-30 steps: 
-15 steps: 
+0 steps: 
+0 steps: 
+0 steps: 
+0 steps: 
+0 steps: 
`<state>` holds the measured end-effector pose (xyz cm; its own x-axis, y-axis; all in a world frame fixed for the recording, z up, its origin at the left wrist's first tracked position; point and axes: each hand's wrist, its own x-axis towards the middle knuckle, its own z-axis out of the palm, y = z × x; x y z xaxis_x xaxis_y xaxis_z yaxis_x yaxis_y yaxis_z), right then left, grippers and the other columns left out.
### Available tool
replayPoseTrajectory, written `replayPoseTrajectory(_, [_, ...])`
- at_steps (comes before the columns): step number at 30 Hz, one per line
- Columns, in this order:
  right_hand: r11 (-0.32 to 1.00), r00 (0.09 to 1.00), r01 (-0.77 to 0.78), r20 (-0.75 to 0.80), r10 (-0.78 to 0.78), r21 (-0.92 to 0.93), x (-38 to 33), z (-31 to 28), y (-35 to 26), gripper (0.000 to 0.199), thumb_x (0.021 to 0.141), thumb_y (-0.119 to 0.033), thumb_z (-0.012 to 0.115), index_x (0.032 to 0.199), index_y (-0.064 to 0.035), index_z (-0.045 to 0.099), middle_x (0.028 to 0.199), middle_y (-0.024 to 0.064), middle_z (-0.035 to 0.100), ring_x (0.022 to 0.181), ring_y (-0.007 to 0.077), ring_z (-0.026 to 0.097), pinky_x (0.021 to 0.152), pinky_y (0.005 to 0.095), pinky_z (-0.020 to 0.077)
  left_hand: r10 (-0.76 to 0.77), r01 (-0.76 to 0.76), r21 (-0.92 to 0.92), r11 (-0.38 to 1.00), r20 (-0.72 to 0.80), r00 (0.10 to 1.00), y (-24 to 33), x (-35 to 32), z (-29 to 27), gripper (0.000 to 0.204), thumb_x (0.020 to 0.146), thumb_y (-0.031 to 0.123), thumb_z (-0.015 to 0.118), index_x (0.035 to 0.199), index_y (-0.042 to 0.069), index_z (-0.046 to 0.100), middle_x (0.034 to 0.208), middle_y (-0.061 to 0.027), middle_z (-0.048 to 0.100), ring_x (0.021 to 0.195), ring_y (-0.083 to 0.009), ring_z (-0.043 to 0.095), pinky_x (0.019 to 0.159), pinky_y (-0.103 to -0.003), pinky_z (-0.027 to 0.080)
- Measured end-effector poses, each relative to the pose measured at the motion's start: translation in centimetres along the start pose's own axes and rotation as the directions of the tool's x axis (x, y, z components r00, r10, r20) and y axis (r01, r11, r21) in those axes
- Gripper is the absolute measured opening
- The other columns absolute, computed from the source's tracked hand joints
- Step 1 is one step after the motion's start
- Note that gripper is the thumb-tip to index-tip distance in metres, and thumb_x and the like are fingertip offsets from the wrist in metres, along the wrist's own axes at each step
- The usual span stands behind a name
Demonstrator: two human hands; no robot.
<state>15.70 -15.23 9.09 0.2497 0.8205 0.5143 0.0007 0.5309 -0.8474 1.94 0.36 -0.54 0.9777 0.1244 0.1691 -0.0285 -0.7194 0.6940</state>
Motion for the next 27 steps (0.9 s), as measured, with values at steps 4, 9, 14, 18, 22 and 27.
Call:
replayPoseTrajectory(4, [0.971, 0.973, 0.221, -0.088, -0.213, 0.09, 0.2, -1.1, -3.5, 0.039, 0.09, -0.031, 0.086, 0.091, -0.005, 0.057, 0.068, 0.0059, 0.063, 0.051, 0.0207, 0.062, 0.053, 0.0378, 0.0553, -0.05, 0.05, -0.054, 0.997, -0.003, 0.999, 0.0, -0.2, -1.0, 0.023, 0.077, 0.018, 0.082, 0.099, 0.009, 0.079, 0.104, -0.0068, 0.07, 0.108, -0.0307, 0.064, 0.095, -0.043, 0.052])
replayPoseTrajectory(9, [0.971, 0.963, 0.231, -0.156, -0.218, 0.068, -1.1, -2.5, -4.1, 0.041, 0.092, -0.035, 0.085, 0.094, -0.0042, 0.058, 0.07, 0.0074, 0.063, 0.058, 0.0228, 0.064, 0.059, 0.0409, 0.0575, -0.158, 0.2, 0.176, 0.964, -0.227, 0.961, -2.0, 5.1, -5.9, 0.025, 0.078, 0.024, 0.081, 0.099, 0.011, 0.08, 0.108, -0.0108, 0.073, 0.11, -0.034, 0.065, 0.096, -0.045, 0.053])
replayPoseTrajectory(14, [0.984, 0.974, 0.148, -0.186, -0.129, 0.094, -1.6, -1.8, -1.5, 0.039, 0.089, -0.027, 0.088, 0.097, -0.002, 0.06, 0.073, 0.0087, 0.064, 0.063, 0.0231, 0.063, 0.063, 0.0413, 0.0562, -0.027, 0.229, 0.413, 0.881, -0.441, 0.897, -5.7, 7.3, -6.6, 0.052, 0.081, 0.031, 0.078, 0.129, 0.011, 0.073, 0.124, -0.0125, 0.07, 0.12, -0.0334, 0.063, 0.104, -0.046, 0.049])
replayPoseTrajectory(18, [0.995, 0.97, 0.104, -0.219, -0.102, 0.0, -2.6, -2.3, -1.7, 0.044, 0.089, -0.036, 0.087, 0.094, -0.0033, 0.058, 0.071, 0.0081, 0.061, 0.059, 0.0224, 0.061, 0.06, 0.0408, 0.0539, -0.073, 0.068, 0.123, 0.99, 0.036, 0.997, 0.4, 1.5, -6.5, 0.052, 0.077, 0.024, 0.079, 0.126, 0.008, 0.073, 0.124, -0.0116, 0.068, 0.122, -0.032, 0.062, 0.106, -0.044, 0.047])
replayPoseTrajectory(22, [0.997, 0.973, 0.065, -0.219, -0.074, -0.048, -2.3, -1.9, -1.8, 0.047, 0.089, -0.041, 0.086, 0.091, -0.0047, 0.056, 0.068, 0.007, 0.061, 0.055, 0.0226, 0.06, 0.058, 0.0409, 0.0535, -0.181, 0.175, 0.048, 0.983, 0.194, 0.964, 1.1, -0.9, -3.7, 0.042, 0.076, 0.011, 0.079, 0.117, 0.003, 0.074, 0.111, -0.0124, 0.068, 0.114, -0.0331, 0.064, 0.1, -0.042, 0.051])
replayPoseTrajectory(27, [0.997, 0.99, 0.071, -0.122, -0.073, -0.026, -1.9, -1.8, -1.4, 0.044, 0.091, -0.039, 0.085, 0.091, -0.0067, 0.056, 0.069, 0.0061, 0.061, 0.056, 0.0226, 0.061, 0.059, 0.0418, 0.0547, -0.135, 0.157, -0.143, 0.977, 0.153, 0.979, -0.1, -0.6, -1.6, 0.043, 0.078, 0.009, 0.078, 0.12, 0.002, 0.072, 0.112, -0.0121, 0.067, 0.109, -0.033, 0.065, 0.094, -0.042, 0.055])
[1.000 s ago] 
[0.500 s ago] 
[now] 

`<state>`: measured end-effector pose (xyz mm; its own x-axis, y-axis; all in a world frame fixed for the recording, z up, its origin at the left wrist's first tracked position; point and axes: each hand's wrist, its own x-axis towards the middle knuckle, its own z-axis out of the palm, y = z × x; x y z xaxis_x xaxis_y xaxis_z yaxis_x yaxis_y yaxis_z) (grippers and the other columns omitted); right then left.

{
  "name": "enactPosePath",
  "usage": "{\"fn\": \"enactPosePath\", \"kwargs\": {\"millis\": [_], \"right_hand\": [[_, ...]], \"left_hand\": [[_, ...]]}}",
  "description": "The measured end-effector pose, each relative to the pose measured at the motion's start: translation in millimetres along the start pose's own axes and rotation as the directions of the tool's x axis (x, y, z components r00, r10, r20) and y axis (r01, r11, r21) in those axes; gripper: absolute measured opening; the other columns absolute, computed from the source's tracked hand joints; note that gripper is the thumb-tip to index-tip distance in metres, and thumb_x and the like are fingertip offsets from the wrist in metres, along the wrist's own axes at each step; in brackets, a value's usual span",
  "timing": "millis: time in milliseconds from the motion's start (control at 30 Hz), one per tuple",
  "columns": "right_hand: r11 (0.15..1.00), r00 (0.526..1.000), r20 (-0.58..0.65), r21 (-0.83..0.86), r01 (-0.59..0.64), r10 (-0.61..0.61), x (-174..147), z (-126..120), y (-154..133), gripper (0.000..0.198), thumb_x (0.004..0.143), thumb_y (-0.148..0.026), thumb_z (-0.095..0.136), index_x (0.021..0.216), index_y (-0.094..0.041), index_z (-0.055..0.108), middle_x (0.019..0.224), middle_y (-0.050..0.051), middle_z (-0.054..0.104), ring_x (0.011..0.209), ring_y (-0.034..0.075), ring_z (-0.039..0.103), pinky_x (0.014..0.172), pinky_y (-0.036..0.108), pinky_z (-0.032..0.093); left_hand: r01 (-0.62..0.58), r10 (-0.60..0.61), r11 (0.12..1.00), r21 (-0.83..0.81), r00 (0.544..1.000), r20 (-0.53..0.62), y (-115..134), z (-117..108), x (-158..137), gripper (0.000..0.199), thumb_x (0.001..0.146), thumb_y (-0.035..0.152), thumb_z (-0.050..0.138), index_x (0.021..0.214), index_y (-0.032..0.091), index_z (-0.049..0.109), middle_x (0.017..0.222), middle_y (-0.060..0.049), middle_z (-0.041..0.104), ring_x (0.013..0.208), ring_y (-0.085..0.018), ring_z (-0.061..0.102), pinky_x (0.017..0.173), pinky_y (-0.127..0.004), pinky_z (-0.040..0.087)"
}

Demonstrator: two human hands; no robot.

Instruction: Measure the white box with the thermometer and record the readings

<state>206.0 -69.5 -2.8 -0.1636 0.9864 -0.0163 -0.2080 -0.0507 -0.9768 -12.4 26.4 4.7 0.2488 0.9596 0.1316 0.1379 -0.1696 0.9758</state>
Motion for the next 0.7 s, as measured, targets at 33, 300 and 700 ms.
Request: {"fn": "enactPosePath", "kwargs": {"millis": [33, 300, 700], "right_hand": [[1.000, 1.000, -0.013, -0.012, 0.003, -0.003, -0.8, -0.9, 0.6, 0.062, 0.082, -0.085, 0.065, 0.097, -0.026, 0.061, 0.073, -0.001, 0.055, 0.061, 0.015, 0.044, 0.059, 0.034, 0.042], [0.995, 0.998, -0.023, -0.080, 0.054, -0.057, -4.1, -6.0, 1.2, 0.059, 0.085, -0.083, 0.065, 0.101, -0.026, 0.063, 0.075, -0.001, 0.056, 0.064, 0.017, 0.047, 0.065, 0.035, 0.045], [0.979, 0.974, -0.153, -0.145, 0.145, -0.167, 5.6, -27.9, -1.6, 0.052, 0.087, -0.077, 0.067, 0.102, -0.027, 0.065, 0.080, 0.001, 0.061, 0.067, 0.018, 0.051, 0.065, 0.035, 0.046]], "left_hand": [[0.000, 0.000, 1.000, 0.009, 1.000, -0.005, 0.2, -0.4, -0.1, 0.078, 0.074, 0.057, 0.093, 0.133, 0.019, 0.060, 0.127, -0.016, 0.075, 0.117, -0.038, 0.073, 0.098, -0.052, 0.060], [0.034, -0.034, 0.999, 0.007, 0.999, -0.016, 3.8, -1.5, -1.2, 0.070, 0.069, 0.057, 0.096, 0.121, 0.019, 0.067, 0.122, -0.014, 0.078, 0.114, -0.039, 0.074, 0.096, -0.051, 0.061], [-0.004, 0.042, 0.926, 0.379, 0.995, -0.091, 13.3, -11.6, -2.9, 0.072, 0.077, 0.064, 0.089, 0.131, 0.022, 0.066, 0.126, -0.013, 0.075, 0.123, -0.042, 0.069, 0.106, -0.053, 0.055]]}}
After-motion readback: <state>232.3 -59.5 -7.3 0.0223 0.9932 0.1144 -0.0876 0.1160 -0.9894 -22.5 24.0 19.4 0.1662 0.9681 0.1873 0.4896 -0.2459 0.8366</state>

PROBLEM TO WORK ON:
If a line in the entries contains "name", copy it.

EXERCISE SOLUTION:
- The usual span stands behind a name
  "name": "enactPosePath",

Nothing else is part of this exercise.